For more information on Coronavirus and the vaccine, visit: https://portal.ct.gov/coronavirus. Or call the CT Virtual Assistant: (833) 250-7633. For those who are deaf or hard of hearing, please use 7-1-1 for relay services.

URI Seeks Requests for Free Street Trees in New Haven

Now is the time to request a free street tree for your home!  Thanks to a partnership between the City of New Haven and the Urban Resources Initiative, you can request a tree to be planted for free, as long as you commit to watering the tree to ensure it survives. Planting a tree not only helps to shade, beautify, and add value to your home and the street, but it also provides paid work experience to adults with barriers to employment. URI’s tree experts will work with you to plant a tree that thrives at your location and fits your interests.

The spring planting season is only a few weeks away, so request your tree today! New Haven properties only. To make a request, visit https://uri.yale.edu/get-involved/request-free-tree. For more information, contact: [email protected] or (203) 432-6189.

“Unapologetically Radical”

The New Haven Department of Arts and Cultural Affairs, the International Festival of Arts & Ideas and Music Haven presented the virtual event “Unapologetically Radical” on Feb. 20 to promote anti-racism through arts and culture.

From the press release: “Unapologetically Radical is a one-day virtual event created to address, amplify, and activate anti-racism in arts and culture. This is a safe space for truth-telling and ground-breaking conversations around dismantling systems of racial injustice and applying immediate and direct change.

“….two unique tracks will explore themes around hip-hop & culture as a tool for activism and social change, preservation of black and brown culture, truth and reconciliation and busting the myths around what allyship looks like, just to name a few. This day is designed for Black, indigenous and people of color, community activists, community artists, and arts and cultural organizations doing anti-racism work.”

At this time, we do not know if any of the virtual event will be available on YouTube or Facebook. The website is https://unapologeticallyradical.splashthat.com. For more information, e-mail [email protected] to find out about availability of viewing this event “after the fact.”

Mapping Inequality Project: EPA Environmental Justice and Systemic Racism Speaker Series

EPA is launching the Environmental Justice (EJ) and Systemic Racism Speaker Series. The first session March 4, 12 – 1 p.m., will highlight The Mapping Inequality Project, a unique collaboration on redlining and current environmental challenges that provides publicly-accessible digitized versions of redlining maps for about 200 cities. This project has generated trailblazing work in the area of EJ and systemic racism. Two of its founders discuss the genesis, philosophy, methodology, and impact of this game-changing project.
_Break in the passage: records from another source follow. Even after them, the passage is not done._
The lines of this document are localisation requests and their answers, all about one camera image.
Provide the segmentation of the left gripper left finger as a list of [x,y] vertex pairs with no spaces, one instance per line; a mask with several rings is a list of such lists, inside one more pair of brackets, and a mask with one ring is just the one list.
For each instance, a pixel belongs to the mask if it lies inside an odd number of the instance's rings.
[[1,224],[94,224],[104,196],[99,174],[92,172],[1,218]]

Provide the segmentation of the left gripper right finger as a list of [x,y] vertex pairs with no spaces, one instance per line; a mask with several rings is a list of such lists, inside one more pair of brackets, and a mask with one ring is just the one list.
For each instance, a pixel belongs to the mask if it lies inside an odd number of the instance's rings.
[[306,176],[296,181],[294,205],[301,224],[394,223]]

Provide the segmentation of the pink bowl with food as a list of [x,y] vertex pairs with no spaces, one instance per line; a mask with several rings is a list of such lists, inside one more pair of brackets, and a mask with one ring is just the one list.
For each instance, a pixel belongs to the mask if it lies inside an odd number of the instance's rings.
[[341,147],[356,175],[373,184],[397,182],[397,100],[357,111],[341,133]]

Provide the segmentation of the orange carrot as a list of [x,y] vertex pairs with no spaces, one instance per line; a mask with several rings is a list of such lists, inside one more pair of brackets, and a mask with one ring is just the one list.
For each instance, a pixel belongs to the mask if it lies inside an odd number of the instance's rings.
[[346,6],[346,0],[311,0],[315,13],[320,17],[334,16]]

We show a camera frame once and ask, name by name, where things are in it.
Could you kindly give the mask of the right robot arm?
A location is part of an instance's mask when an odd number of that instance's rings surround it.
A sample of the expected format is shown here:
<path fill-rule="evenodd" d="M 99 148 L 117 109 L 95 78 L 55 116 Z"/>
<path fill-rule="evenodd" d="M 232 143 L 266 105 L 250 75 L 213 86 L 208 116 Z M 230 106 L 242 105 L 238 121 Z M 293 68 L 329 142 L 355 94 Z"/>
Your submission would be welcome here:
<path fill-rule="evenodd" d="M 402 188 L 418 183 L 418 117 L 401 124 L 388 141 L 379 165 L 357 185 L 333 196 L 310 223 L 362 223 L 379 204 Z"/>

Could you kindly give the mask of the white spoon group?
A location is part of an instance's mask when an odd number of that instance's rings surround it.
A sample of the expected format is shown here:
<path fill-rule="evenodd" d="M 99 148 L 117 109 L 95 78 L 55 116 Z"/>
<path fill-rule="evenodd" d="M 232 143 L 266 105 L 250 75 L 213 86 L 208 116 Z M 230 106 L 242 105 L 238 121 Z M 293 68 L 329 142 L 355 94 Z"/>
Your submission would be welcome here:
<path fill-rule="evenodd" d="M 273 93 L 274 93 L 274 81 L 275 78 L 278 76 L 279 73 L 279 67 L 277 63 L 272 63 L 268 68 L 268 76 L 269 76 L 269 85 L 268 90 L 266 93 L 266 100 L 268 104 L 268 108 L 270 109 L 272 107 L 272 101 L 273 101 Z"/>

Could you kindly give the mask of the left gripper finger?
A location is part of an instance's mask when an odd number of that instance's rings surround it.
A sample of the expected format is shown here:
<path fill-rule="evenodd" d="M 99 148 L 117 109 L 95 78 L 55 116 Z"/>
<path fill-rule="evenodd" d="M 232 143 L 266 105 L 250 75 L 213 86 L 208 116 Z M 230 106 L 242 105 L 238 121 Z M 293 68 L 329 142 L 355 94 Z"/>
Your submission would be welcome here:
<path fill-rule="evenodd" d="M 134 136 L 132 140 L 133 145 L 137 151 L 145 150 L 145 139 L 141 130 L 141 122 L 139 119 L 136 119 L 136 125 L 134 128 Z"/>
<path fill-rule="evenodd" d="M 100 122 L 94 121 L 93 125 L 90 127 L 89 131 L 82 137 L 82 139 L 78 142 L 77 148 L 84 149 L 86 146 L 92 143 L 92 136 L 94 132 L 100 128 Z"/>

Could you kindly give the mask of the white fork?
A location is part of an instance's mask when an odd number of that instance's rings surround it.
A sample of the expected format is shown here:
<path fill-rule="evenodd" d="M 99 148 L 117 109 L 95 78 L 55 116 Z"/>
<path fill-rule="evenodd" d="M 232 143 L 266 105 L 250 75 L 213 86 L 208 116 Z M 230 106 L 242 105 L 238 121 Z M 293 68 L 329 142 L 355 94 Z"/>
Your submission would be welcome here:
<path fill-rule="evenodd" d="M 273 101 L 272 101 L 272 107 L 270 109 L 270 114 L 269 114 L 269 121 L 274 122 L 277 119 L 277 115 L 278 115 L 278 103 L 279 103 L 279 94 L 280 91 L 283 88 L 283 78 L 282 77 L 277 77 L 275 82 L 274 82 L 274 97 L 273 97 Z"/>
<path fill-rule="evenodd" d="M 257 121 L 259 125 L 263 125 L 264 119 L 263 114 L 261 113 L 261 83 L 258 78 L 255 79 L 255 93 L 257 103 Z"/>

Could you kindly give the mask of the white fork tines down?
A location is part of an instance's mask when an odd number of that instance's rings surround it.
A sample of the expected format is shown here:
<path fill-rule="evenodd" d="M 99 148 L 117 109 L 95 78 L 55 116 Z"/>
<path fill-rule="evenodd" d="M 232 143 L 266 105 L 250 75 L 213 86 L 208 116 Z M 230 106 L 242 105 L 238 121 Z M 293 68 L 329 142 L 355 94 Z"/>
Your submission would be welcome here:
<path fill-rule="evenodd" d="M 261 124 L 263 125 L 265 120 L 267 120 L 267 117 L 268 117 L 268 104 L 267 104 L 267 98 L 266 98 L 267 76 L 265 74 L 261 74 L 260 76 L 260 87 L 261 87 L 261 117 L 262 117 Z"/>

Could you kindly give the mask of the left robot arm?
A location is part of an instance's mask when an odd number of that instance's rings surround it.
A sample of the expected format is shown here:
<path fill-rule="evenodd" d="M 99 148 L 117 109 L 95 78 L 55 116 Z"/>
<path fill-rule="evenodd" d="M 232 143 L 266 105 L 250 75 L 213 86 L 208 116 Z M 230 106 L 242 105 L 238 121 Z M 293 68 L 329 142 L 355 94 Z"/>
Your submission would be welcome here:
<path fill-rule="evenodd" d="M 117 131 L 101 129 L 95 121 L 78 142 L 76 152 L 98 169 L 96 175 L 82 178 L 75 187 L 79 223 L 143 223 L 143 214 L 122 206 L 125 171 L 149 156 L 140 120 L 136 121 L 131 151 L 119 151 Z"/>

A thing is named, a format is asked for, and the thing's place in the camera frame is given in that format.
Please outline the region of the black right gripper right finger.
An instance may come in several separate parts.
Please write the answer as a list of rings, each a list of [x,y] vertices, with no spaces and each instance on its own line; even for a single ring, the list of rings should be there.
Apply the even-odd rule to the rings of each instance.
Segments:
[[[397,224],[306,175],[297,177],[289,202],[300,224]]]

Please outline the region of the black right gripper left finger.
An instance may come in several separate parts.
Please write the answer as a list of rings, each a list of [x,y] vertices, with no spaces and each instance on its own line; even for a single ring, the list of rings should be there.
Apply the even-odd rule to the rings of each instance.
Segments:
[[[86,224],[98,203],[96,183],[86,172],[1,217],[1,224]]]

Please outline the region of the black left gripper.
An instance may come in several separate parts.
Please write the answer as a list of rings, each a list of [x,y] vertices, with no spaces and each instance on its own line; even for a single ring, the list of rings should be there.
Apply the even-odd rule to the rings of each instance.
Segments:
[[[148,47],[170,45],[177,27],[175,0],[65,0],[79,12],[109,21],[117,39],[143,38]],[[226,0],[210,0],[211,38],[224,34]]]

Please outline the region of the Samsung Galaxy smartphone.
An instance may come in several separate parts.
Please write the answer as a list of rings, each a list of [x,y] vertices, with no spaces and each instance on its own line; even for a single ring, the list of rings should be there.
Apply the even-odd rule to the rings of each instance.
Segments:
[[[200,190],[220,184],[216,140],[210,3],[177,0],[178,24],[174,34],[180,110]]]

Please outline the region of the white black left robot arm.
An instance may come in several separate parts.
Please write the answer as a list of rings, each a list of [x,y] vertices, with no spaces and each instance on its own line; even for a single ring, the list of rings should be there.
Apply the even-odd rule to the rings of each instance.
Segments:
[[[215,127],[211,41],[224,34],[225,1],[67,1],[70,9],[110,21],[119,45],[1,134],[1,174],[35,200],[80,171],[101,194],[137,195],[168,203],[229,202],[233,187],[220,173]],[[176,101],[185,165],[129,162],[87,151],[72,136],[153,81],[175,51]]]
Speakers will be Dr. Robert Nelson, Director, Digital Scholarship Laboratory, University of Richmond and Dr. LaDale Winling, Associate Professor of History, Virginia Tech. Moderator is Charles Lee, Senior Policy Advisor for Environmental Justice, EPA.

Register Here: https://www.eventbrite.com/e/the-mapping-inequality-project-tickets-136940963107

The Environmental Justice and Systemic Racism Speaker Series will illustrate how addressing systemic racism is highly relevant to EPA’s mission. This series explores how understanding and addressing systemic racism and the roots of disproportionate environmental and public health impacts is key to integrating EJ in the policies and programs of EPA and other environmental agencies to achieve environmental protection for all people.

The first five sessions will focus on redlining and current environmental challenges. Future topics will include Title VI and civil rights program, EJ research and analysis, rural inequities, and others. Suggestions are welcomed. Registration information for each session forthcoming.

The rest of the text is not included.